Visible to Intel only — GUID: GUID-B82BA0EC-014A-4298-9103-8D761034FB19
Visible to Intel only — GUID: GUID-B82BA0EC-014A-4298-9103-8D761034FB19
Persistent Cache
Creating oneDNN abstractions can be costly for various reasons. Usually, oneDNN mitigates that overhead by caching such objects but cache has no effect when the objects are created for the first time. For some applications, reducing that overhead is critical.
oneDNN provides an API that can be used to create a persistent cache for oneDNN abstractions. Through the API, users can obtain a cache blob ID and a cache blob to use as a key and value respectively.
Primitive
The cache blob ID can be obtained via dnnl::enginednnl::primitive_desc_base::get_cache_blob_id
The cache blob can be obtained via dnnl::primitive::get_cache_blob
Each primitive class provides a constructor that takes the cache blob along with the primitive descriptor.

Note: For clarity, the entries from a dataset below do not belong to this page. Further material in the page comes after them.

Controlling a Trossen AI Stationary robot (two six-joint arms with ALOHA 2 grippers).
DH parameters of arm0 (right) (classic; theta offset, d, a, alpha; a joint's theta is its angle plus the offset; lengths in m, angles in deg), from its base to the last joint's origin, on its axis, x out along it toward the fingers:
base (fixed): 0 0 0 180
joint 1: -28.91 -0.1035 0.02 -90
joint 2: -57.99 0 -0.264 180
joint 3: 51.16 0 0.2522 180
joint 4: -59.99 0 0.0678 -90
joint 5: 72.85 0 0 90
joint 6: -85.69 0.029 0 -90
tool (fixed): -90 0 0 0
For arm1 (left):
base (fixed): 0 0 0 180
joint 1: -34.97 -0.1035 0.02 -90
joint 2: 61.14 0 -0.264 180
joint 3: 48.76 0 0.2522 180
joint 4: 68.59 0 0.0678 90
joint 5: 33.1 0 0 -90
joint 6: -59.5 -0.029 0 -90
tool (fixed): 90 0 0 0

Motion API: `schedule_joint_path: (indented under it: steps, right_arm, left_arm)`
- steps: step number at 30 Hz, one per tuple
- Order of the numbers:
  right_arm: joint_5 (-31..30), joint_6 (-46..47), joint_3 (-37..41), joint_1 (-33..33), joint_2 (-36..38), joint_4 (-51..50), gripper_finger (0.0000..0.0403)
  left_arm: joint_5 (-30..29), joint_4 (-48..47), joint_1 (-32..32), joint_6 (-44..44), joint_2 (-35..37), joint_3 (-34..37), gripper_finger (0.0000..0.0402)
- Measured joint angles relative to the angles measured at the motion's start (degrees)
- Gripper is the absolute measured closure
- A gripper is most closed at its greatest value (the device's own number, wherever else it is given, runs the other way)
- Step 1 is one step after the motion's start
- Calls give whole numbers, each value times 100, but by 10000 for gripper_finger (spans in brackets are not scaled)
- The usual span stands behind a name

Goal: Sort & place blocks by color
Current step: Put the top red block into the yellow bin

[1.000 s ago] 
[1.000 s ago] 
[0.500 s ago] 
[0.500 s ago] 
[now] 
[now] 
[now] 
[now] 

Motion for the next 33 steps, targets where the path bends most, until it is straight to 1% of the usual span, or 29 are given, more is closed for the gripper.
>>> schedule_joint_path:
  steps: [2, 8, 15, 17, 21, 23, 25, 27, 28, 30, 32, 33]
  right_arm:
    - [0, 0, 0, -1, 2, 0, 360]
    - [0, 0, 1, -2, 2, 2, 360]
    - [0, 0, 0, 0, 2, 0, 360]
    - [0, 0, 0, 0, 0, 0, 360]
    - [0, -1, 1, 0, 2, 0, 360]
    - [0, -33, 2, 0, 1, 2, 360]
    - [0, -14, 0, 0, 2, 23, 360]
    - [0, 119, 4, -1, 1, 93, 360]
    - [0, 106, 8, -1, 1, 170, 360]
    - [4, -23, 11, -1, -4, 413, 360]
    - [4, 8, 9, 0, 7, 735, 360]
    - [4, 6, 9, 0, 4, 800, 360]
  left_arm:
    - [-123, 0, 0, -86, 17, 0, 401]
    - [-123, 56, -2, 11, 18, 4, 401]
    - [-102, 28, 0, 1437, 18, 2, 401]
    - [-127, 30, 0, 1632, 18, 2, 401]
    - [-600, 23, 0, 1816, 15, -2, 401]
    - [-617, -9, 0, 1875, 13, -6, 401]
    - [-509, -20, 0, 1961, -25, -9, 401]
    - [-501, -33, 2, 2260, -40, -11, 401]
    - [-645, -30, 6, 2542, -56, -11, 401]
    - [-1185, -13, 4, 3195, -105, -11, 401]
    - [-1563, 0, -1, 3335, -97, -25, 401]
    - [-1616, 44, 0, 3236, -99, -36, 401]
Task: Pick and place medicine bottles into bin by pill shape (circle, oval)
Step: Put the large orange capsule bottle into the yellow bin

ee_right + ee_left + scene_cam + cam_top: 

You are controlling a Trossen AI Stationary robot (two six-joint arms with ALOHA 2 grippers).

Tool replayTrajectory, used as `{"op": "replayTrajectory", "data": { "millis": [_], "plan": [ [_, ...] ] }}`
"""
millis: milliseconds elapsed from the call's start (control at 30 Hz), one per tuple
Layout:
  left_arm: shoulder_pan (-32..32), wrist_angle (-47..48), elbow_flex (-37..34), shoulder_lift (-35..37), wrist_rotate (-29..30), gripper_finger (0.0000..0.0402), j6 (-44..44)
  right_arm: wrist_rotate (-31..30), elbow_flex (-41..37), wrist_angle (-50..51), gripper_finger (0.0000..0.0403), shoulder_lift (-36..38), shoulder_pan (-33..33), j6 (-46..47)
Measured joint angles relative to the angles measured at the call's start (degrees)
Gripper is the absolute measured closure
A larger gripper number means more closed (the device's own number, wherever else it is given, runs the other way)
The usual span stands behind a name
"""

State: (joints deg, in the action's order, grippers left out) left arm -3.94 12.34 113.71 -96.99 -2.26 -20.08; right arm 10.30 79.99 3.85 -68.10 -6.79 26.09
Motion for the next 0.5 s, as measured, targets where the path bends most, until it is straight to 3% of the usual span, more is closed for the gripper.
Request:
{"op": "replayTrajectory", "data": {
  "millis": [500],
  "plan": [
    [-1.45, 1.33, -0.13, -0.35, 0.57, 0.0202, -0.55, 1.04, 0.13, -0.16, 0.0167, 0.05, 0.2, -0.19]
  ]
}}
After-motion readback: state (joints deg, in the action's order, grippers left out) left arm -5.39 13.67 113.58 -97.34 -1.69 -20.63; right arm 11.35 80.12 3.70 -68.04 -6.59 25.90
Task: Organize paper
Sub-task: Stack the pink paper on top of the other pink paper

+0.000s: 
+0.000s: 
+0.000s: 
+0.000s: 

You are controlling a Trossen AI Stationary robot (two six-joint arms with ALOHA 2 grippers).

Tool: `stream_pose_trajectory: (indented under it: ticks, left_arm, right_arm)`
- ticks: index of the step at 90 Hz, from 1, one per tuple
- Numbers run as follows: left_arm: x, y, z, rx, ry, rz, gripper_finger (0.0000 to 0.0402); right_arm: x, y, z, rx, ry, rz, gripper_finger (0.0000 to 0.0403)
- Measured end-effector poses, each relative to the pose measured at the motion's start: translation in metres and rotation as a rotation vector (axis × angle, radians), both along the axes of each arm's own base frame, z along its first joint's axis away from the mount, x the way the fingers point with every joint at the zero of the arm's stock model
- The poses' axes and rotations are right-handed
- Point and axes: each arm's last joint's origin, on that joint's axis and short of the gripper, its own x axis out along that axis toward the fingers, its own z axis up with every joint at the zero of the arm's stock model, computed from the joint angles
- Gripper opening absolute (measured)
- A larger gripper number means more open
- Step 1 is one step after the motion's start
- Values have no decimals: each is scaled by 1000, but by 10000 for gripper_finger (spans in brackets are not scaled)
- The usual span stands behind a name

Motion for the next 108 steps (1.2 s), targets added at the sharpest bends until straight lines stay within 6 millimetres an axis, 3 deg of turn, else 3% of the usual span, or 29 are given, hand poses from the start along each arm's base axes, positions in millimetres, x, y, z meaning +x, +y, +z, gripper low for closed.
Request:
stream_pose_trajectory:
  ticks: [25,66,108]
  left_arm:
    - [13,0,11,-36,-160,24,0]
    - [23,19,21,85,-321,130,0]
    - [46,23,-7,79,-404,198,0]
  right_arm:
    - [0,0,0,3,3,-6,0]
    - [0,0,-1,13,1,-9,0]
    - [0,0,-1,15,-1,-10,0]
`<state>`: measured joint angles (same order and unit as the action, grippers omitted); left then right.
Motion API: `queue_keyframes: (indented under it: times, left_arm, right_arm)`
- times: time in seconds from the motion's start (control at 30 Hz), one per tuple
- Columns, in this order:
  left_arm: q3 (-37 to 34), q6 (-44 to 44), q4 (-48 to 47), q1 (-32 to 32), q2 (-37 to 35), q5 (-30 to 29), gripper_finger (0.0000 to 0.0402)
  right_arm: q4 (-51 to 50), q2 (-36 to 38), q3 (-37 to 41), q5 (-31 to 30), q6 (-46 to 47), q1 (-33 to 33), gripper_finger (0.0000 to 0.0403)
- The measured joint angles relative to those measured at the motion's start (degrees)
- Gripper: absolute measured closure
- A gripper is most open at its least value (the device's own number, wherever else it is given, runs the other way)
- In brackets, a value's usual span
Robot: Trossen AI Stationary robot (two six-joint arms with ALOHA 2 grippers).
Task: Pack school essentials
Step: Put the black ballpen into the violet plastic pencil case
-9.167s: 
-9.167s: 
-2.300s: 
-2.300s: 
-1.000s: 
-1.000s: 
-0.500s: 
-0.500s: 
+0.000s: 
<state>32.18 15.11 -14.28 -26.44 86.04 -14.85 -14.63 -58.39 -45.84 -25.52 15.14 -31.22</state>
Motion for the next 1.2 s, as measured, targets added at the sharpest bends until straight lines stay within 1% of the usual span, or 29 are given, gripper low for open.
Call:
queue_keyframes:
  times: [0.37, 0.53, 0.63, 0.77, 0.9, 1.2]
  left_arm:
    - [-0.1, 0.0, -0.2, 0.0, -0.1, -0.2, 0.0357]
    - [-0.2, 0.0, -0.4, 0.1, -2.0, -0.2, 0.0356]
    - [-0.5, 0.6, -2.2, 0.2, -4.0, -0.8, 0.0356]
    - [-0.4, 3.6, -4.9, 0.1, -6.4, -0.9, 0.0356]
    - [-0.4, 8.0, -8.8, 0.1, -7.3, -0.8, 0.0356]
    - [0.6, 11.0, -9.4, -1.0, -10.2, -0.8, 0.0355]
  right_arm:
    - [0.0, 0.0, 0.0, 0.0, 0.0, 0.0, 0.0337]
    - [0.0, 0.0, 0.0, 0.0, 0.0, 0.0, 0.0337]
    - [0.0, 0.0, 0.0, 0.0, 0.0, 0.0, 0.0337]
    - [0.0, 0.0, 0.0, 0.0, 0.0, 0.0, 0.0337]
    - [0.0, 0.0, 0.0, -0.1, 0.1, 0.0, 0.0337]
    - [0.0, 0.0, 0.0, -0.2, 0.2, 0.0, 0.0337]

Relation to Primitive Cache
When a primitive is created from a cache blob and the identical primitive is present in the primitive cache, the one from primitive cache will be returned to the user, and the given cache blob will not be used. Otherwise, the cache blob will be used to speed up the primitive creation. The information about how the primitive was created (cache_miss, cache_hit or persistent_cache_hit) is part of the verbose output for verbose level 2 (Verbose Mode).
API Usage Example
The following pseudo-code demonstrates a simple example of persistent cache implementation for primitives using the oneDNN API:
using namespace dnnl;
{
convolution_forward::primitive_desc conv_pd(desc, attr, engine);
convolution_forward conv(conv_pd);
std::vector<uint8_t> key = conv_pd.get_cache_blob_id();
std::vector<uint8_t> value = conv.get_cache_blob();
store_cache_blob_on_disk(key, value);
}
{
convolution_forward::primitive_desc conv_pd(desc, attr, engine);
std::vector<uint8_t> key = conv_pd.get_cache_blob_id();
std::vector<uint8_t> value = load_cache_blob_from_disk(key);
convolution_forward conv_from_cache_blob(conv_pd, value);
}
Engine
The cache blob ID can be obtained via dnnl::ocl_interop::get_engine_cache_blob_id
The cache blob can obtained via dnnl::ocl_interop::get_engine_cache_blob
The engine can be created with the cache blob via dnnl::ocl_interop::make_engine(cl_device_id, cl_context, const std::vector<uint8_t> &)
API Usage Example
The following pseudo-code demonstrates a simple example of persistent cache implementation for OpenCL engines using the oneDNN API:
using namespace dnnl;
{
cl_device_id device = ...;
cl_context context = ...;
engine ocl_engine = ocl_interop::make_engine(device, context);
std::vector<uint8_t> key = get_engine_cache_blob_id(ocl_interop::get_device(ocl_engine));
std::vector<uint8_t> value = get_engine_cache_blob(ocl_engine);
store_cache_blob_on_disk(key, value);
}
{
cl_device_id device = ...;
cl_context context = ...;
std::vector<uint8_t> key = get_engine_cache_blob_id(device);
std::vector<uint8_t> value = load_cache_blob_from_disk(key);
engine ocl_engine = ocl_interop::make_engine(device, context, value);
}
Memory descriptor
When serializing primitives, a binary blob can be obtained from a memory descriptor using dnnl::memory::desc::get_blob. Any binary blob obtained from dnnl::memory::desc::get_blob can be used to create a memory descriptor dnnl::memory::desc.
Limitations
The primitive and engine APIs are implemented for OpenCL runtime only. For CPU engine and other runtimes, the library will return dnnl_unimplemented (in the case of the C API) or throw a corresponding dnnl::error exception (in the case of the C++ API).
Currently, the library cannot differentiate cache blobs created for devices that have different stepping; therefore, the cache blob can be safely used only on the system where it is created.